━━━━━ Material provided ━━━━━

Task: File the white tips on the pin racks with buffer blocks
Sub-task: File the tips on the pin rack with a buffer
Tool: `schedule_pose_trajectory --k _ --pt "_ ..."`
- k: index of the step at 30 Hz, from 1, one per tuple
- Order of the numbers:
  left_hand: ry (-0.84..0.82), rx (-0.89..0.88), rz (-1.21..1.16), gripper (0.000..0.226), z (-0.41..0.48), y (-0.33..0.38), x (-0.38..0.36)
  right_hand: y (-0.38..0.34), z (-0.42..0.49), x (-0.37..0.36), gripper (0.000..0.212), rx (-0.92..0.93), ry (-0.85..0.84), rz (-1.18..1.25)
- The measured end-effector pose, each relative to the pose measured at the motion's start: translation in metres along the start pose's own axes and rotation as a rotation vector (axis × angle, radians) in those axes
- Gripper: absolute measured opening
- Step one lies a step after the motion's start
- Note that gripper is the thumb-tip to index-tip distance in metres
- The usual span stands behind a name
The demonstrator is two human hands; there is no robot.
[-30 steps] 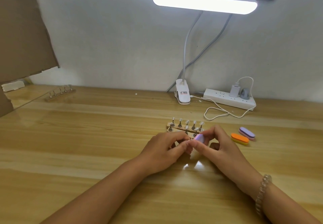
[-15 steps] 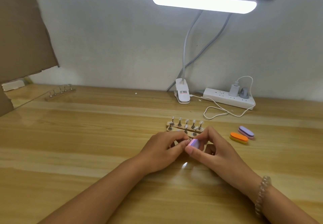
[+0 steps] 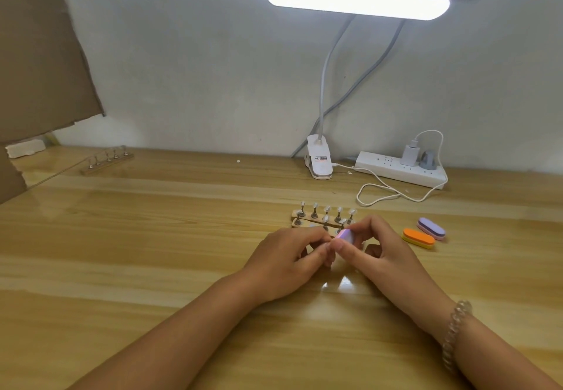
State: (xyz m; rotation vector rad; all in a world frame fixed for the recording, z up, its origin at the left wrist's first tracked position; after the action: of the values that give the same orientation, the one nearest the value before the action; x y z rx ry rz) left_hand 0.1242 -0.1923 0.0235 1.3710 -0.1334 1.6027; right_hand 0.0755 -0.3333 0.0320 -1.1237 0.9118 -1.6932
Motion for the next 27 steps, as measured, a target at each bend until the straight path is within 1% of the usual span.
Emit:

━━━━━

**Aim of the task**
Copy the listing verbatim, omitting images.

**Completed task**
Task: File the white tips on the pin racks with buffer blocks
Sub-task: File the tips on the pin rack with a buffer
Tool: `schedule_pose_trajectory --k _ --pt "_ ..."`
- k: index of the step at 30 Hz, from 1, one per tuple
- Order of the numbers:
  left_hand: ry (-0.84..0.82), rx (-0.89..0.88), rz (-1.21..1.16), gripper (0.000..0.226), z (-0.41..0.48), y (-0.33..0.38), x (-0.38..0.36)
  right_hand: y (-0.38..0.34), z (-0.42..0.49), x (-0.37..0.36), gripper (0.000..0.212), rx (-0.92..0.93), ry (-0.85..0.84), rz (-1.18..1.25)
- The measured end-effector pose, each relative to the pose measured at the motion's start: translation in metres along the start pose's own axes and rotation as a rotation vector (axis × angle, radians) in those axes
- Gripper: absolute measured opening
- Step one lies a step after the motion's start
- Note that gripper is the thumb-tip to index-tip distance in metres
- The usual span stands behind a name
The demonstrator is two human hands; there is no robot.
[-30 steps] 
[-15 steps] 
[+0 steps] 
State: (xyz m; rotation vector rad; all in a world frame fixed for the recording, z up, its origin at the left wrist's first tracked position; after the action: of the values that give the same orientation, the one nearest the value before the action; x y z rx ry rz) left_hand 0.1242 -0.1923 0.0235 1.3710 -0.1334 1.6027; right_hand 0.0755 -0.3333 0.0320 -1.1237 0.9118 -1.6932
Motion for the next 27 steps, as measured, a target at each bend until the straight path is within 1% of the usual span.
Emit:

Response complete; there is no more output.